Foutz Thomas J, Rensing Nicholas, Han Lirong, Durand Dominique M, Wong Michael
bioRxiv. 2023 Mar 9:2023.03.07.531440. doi: 10.1101/2023.03.07.531440.
Neurostimulation is an emerging treatment for patients with medically refractory epilepsy, which is used to suppress, prevent, and terminate seizure activity. Unfortunately, after implantation and despite best clinical practice, most patients continue to have persistent seizures even after years of empirical optimization. The objective of this study is to determine optimal spatial and amplitude properties of neurostimulation in inhibiting epileptiform activity in an acute hippocampal seizure model.

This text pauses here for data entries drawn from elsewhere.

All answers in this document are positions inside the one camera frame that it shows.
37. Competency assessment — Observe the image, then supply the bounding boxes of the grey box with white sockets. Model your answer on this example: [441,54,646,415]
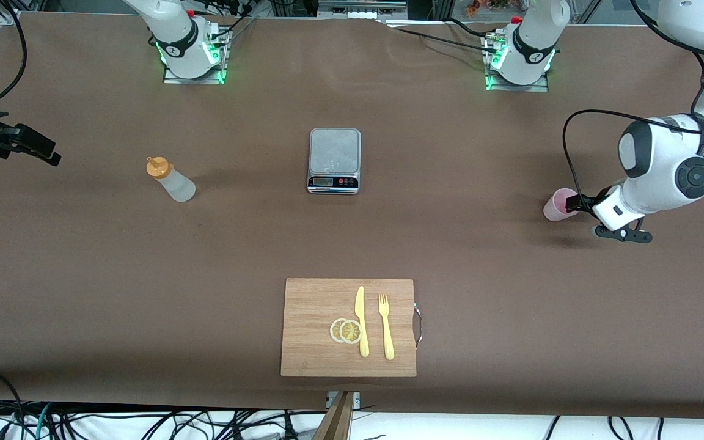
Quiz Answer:
[317,0,409,21]

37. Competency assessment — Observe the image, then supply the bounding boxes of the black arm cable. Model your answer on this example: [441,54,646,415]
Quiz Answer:
[0,0,28,105]
[562,0,704,202]

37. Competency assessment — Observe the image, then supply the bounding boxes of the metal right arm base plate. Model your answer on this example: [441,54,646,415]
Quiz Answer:
[163,27,230,85]

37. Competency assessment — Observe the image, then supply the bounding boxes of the black cable on table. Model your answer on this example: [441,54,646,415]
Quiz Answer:
[379,18,502,56]

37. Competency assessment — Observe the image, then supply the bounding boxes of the translucent sauce bottle orange cap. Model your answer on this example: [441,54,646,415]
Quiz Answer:
[146,156,197,203]

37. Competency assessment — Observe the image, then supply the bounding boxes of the wooden cutting board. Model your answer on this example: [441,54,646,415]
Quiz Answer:
[280,278,418,378]

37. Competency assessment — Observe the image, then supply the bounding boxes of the small metal bracket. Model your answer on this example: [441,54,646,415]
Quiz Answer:
[326,391,362,409]

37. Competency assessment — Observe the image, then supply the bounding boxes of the yellow plastic fork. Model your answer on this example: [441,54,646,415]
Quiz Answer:
[378,293,395,361]

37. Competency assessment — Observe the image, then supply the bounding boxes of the wooden post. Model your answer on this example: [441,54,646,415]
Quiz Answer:
[312,391,356,440]

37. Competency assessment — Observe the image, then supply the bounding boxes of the brown table cover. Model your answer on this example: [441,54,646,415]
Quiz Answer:
[0,11,704,419]

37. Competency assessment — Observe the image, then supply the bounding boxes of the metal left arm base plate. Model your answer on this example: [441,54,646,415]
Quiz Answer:
[485,34,549,92]

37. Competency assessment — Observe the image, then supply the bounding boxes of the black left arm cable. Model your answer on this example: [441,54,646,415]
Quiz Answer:
[562,0,704,202]

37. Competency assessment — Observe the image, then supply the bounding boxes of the teal cable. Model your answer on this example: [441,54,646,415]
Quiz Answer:
[34,402,54,440]

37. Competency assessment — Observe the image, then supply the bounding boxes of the yellow plastic knife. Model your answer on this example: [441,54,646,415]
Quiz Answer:
[354,285,370,358]

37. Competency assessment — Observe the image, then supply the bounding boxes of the silver digital kitchen scale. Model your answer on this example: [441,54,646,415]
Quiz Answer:
[307,127,362,196]

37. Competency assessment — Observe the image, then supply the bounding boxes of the pink plastic cup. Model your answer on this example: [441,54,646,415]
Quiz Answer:
[543,188,583,222]

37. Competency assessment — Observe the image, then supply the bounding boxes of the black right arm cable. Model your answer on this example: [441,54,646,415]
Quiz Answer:
[0,0,28,105]

We performed high-throughput testing of high-frequency focal brain stimulation in the acute intrahippocampal kainic acid mouse model of temporal lobe epilepsy. We evaluated combinations of six anatomic targets and three stimulus amplitudes.

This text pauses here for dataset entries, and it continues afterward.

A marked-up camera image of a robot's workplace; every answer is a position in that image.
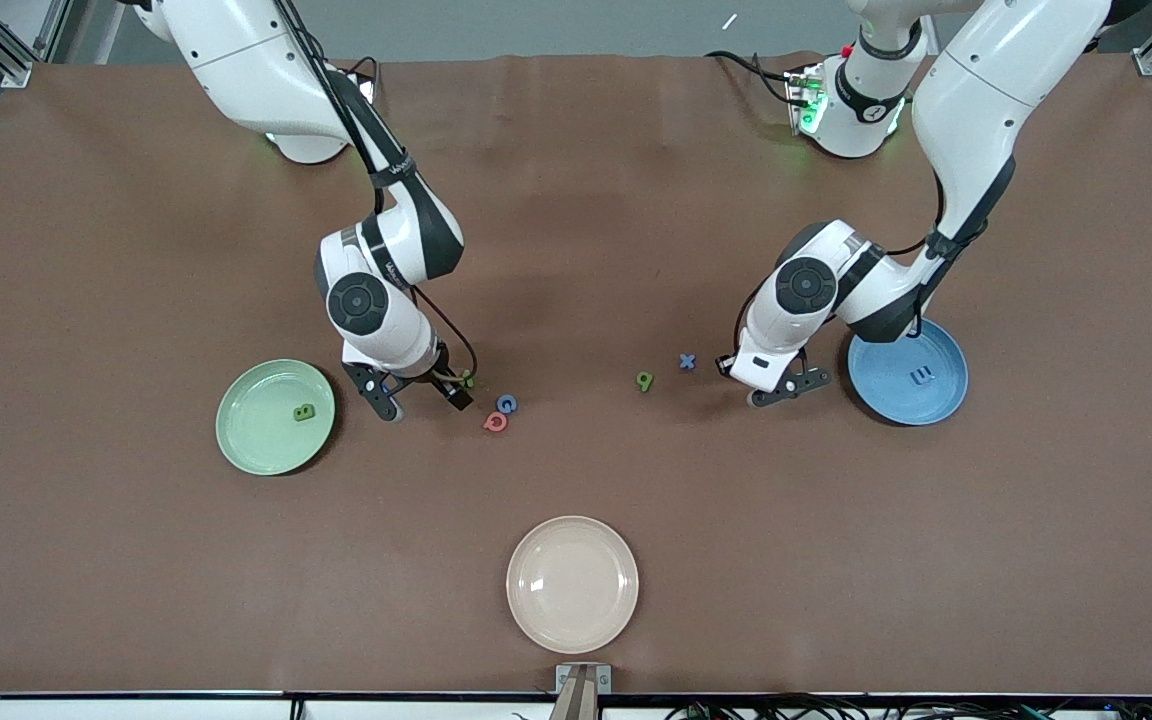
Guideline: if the blue plate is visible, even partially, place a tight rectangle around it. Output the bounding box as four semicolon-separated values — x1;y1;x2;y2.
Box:
846;315;970;428

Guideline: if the black cable bundle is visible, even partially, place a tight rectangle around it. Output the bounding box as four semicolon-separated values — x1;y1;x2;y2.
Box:
666;693;1152;720

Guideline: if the light green plate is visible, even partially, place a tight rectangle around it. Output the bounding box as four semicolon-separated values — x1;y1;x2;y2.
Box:
215;358;337;477

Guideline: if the white table edge rail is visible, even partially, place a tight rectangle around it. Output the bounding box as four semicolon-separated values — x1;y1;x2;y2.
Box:
0;690;1152;720

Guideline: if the brown table cover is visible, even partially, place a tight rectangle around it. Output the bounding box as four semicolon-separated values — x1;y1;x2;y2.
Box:
0;52;1152;698

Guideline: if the beige plate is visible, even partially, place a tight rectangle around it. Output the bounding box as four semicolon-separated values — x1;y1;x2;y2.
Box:
505;515;640;656

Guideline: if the black base power cable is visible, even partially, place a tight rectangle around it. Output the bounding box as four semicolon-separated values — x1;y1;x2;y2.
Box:
704;48;799;107

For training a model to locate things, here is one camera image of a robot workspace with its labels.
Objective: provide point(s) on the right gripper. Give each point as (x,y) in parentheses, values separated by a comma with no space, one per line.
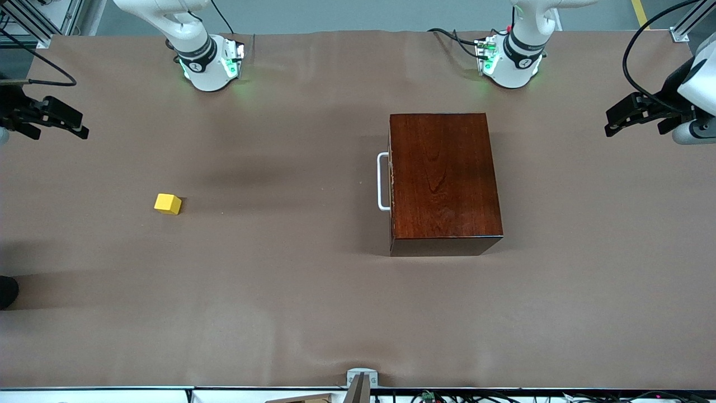
(10,106)

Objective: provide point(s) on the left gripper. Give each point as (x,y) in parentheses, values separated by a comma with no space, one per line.
(669,93)

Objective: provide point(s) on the yellow block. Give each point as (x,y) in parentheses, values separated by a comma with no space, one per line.
(168,204)

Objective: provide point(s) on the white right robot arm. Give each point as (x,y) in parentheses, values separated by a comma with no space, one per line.
(207,73)

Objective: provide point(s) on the black round object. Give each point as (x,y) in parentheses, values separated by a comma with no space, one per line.
(6,292)

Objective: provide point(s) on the dark wooden cabinet box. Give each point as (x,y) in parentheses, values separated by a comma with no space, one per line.
(447,179)

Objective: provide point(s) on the brown table cover cloth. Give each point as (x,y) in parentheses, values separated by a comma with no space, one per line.
(279,313)

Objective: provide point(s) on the green connector plug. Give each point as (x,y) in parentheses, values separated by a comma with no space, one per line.
(429,396)

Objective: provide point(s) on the brown cardboard piece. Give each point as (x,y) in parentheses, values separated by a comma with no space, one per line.
(302,399)

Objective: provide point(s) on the aluminium frame profile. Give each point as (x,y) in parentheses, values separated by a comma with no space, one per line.
(679,34)
(43,39)

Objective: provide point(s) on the grey metal bracket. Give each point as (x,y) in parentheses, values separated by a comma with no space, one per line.
(358,386)

We found that the spike-suppressive effects of high-frequency neurostimulation are highly dependent on the stimulation amplitude and location, with higher amplitude stimulation being significantly more effective. Epileptiform spiking activity was significantly reduced with ipsilateral 250 μA stimulation of the CA1 and CA3 hippocampal regions with 21.5% and 22.2% reductions, respectively. In contrast, we found that spiking frequency and amplitude significantly increased with stimulation of the ventral hippocampal commissure. We further found spatial differences with broader effects from CA1 versus CA3 stimulation.
These findings demonstrate that the effects of therapeutic neurostimulation in an acute hippocampal seizure model are highly dependent on the location of stimulation and stimulus amplitude. We provide a platform to optimize the anti-seizure effects of neurostimulation, and demonstrate that an exploration of the large electrical parameter and location space can improve current modalities for treating epilepsy.
Evaluated spatial and temporal parameters of neurostimulation in a mouse model of acute seizuresBrief bursts of high-frequency (100 Hz) stimulation effectively interrupted epileptiform activity.The suppressive effect was highly dependent on stimulation amplitude and was maximal at the ipsilateral CA1 and CA3 regions.Pro-excitatory effects were identified with high-amplitude high-frequency stimulation at the ventral hippocampal commissure and contralateral CA1.
神经刺激是一种用于治疗药物难治性癫痫患者的新兴疗法,用于抑制、预防和终止癫痫发作活动。不幸的是,植入后尽管遵循了最佳临床实践,但大多数患者即使经过多年的经验性优化仍会持续发作。本研究的目的是确定神经刺激在急性海马癫痫模型中抑制癫痫样活动的最佳空间和幅度特性。
我们在颞叶癫痫的急性海马内注射 kainic 酸小鼠模型中进行了高频局灶性脑刺激的高通量测试。我们评估了六个解剖靶点和三种刺激幅度的组合。
我们发现高频神经刺激的棘波抑制作用高度依赖于刺激幅度和位置,较高幅度的刺激明显更有效。同侧 250 μA 刺激海马 CA1 和 CA3 区域时,癫痫样棘波活动分别显著降低了 21.5% 和 22.2%。相比之下,我们发现刺激腹侧海马连合时,棘波频率和幅度显著增加。我们还发现 CA1 与 CA3 刺激的空间差异,CA1 刺激的影响更广泛。
这些发现表明,在急性海马癫痫模型中,治疗性神经刺激的效果高度依赖于刺激的位置和刺激幅度。我们提供了一个优化神经刺激抗癫痫效果的平台,并证明探索大的电参数和位置空间可以改善目前治疗癫痫的方式。
在急性癫痫小鼠模型中评估神经刺激的空间和时间参数高频(100 Hz)刺激的短暂脉冲有效中断了癫痫样活动。抑制作用高度依赖于刺激幅度,在同侧 CA1 和 CA3 区域最大。在腹侧海马连合和对侧 CA1 进行高幅度高频刺激时发现了促兴奋作用。